»23rd November 2006
Week Nine
So, what have I been up to this week? Actually, screw this week, last week was more interesting. Pull up a chair, sit down and I'll tell you. You might want to start drinking now.
Rent Me Still Suck!
In a shocking move last Tuesday, Rent Me, once again fucked things up! At around 10:30am, our flat was invaded by at least one shifty looking workman. I recieved a text message from Stew which read as follows:
"just wandered past your room and some guy was fitting a new bed o.O"
Upon reading this I immediately went into a Rent Me rage, and kicked over several nearby water coolers angry cop style, screamed at some nearby children who started crying and then shouted "REEEENNNT MEEEE!!!" as blue lightning ripped across the darkening sky. Seriously, it was awesome, you should have been there.

Sources differ, but here is an artists impression of what happened.
Anyway, after I'd calmed down during another awesome Kevin Lynch lecture, I headed off back to the flat with Mark to see what the fuck was going on. Now I'd mentioned to Rent Me in my letter that the beds needed replacing and you might remember back in August when the workman who first got me into the flat said they were going to replace the furniture. Well four months down the line from when it should have been done i.e. BEFORE our tennancy started, it looked as though we might actually be getting the new furniture which we were told would be in the flats back when we viewed the show flat back in May. This would have been a cause for celebration, but Rent Me, in their determination to continually piss me off even managed to fuck up what could have been their finest hour in not telling us some random guys would be taking out our beds at ten in the morning when had it not been busy tuesday, I would surely have been asleep.
We got back to the flat and indeed, our beds had all disappeared. There was a lot of shit under my bed like guitar cases and boxes and such which were now piled on the other side of my room on top of my computer. I was most displeased. It was noon and I was 15 hours in to what would become my 24 hour stint with no sleeping. My whole plan for the rest of the day had revolved around sleeping in the afternoon and now I had no bed. Most annoyed with Rent Me I did my usual thing of pacing around the kitchen ranting, I was especially pissed because I wouldn't be able to watch Scrubs and ABC1 all afternoon on my bed. Stew shortly re-appeared in the flat and was similarly dismayed when he found his bed had disappeared. He said he was off home, something I was prepared to do if a new bed didn't appear VERY SOON.

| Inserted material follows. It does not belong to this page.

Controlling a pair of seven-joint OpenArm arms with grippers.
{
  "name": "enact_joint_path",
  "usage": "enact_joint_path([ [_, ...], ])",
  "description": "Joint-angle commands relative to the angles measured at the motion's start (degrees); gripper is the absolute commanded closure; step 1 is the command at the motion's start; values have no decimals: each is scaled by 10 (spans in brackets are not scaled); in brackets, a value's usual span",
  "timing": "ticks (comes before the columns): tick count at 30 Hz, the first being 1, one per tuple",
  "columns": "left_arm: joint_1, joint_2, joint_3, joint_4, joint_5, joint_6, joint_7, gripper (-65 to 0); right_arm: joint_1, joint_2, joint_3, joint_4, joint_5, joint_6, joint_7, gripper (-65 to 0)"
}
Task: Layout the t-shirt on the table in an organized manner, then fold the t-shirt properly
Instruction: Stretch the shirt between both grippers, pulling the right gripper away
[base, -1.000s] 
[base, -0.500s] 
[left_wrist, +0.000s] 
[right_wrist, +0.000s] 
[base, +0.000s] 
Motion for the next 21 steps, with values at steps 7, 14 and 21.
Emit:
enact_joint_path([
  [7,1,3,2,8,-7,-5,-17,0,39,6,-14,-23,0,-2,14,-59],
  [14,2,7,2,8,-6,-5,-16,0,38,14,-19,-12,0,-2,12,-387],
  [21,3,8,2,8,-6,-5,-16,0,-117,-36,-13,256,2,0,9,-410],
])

To try and off-set the fuckings I had been dealt by Rent Me I went into town with Stew who needed to go to Primark to get some new and- most importantly- clean clothes. I took the opportunity to go to Burger King, or Buggery King as I like to call it, yet again I was endlessly pleased by their bacon double cheeseburger and miscelaneous chicken product bite things. After Stew has disappeared into the train station I headed back to the flat. I was getting pretty concerned that I might not have a bed for quite a while, considering Rent Me's performance with the lock, it could be anything up to a month before this thing was sorted out. When I got back to the flat, I realised I'd gone out without my keys again, this of course I blamed on Rent Me, as the stress caused when they effectively broke into my flat and stole my bed caused forgetfulness, I was surely going through post-traumatic stress. I was getting ridiculously tired, and so headed off to the computer clusters at the library until Mark was free and I could pick up the keys from him. It was about 7:30pm when I got back to the flat, and as I'd found out from Mark earlier, new sofas had arrived AND it appeared we had new beds.

Four Months Late: One of the new seats and the new coffee table.
I was almost impressed, Rent Me had almost not made things a complete fuck up. The sofas looked quite nice and they hadn't replaced the fridge and freezer as they'd threatened, so there was no thawing food scattered across the kitchen. Of course we're talking about Rent Me, the new beds in our rooms weren't actually assembled and were still wrapped up, so I had to spend about half an hour struggling with endless polythene and fiddling with casters before I could finally stop fighting the waves of fatigue. If I wasn't so tired, I'd have been annoyed that Rent Me hadn't bothered to assemble the beds. I tried to fit my bedding. Something was wrong, nothing would fit! I didn't know what was going on, the beds certainly weren't doubles, as there was still some floor space left in my room, but my single bedding didn't fit. You guessed it, Rent Me only went and supplied us with three quarter size beds, halfway between a double and a single and notoriously difficult to find bedding for. Great, so now I'll have to cart my double bedding from last year over from Heckmondwike and it's going to be all slack and untidy. 25½ hours without sleep was more than enough for me, Rent Me had won this battle, but the war is not over yet.
Extar, over, out.
Mortal Kombat is a better film than most people are willing to admit.